Today we focus on the US market and take things further, looking at strategies to profit from the phenomenon, using three charts of the S&P 500 Index produced by Alan Clement, a member of the Australian Technical Analysts Association.
The top chart looks at the result of investing $US100,000 ($97,140) in the American market early in 1998 and holding on to the present. That strategy would have delivered an overall return of 55 per cent. But you would have had to hold on through a couple of harrowing collapses, the global financial crisis and the dotcom bust, where the markets retraced 50 per cent each time.
Alternatively, had you sold every May, moved into cash and bought back in October you would have achieved a 95 per cent return. And during the GFC you would have only experienced a 20 per cent decline in your portfolio value.
We also offer a third strategy. You sold in May and bought back in October but instead of going into cash you went into bonds or other fixed-interest securities.
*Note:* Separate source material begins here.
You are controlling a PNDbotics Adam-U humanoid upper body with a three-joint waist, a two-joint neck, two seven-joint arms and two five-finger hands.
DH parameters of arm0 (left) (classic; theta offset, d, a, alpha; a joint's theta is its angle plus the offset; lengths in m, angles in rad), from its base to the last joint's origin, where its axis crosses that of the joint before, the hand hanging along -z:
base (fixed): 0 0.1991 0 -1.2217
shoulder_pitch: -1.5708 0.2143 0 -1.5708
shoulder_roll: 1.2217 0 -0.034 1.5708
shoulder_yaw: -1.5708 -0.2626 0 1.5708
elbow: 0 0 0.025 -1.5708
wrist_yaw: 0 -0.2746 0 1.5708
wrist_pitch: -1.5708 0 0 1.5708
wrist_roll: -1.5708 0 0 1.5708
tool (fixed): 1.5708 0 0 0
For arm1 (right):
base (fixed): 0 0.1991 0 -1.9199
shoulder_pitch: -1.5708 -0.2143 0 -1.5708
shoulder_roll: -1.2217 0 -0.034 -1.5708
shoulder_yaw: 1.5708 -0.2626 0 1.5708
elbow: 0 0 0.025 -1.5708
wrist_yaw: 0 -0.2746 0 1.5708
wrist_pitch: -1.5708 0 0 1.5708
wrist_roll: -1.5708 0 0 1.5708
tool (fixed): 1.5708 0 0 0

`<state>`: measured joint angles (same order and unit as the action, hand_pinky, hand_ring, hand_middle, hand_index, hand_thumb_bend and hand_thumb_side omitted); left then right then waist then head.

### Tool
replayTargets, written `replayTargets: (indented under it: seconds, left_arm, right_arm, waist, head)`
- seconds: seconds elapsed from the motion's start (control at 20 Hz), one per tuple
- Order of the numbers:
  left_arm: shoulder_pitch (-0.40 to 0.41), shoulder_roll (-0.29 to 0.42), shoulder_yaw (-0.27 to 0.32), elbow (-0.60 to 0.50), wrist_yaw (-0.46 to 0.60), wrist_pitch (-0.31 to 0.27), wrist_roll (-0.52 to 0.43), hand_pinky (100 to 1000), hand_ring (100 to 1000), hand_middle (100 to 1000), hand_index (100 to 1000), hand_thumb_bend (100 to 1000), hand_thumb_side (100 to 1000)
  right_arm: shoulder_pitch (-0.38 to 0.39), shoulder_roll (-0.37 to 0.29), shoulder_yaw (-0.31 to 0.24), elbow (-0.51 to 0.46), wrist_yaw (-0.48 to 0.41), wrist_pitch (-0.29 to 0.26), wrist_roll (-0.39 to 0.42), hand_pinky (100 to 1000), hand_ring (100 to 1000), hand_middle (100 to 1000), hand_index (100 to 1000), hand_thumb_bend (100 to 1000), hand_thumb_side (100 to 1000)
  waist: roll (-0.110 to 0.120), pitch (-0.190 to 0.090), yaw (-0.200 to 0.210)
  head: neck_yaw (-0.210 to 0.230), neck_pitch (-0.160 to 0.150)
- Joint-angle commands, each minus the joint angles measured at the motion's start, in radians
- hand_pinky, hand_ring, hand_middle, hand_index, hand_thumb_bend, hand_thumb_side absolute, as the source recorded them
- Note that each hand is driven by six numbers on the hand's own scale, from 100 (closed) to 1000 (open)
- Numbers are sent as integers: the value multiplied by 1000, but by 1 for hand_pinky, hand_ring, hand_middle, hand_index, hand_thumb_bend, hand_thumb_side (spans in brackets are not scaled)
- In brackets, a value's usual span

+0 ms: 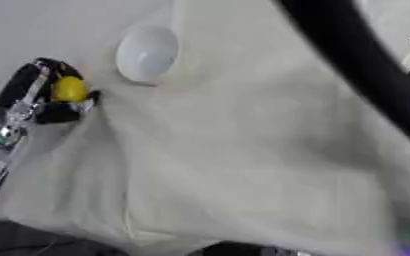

Those securities, like shares, see changes in their capital value over time due to factors such as movements in interest rates and levels of confidence in the financial system.
Using the fixed-interest strategy would have delivered an investor 124 per cent, with the fixed-interest markets often running in your favour, helped by bull markets in quality bonds in recent years.
So it seems the buy and hold strategy has some easily manageable alternatives that would yield better results for followers of the "sell in May" adage. Real-life results would be a little murkier than what we have produced here as there would be issues such as transaction costs and capital gains taxes to consider.
However, neither do the charts include compounding effects, or the boosting of your capital amount by the interest earned while you are out of the sharemarket. Include that and the tax and transaction costs would be somewhat balanced out or better.
Remember, nothing is definite in the markets and there is no guarantee these strategies will work in the future. But they do give you some alternative investment approaches that could be applied in several situations.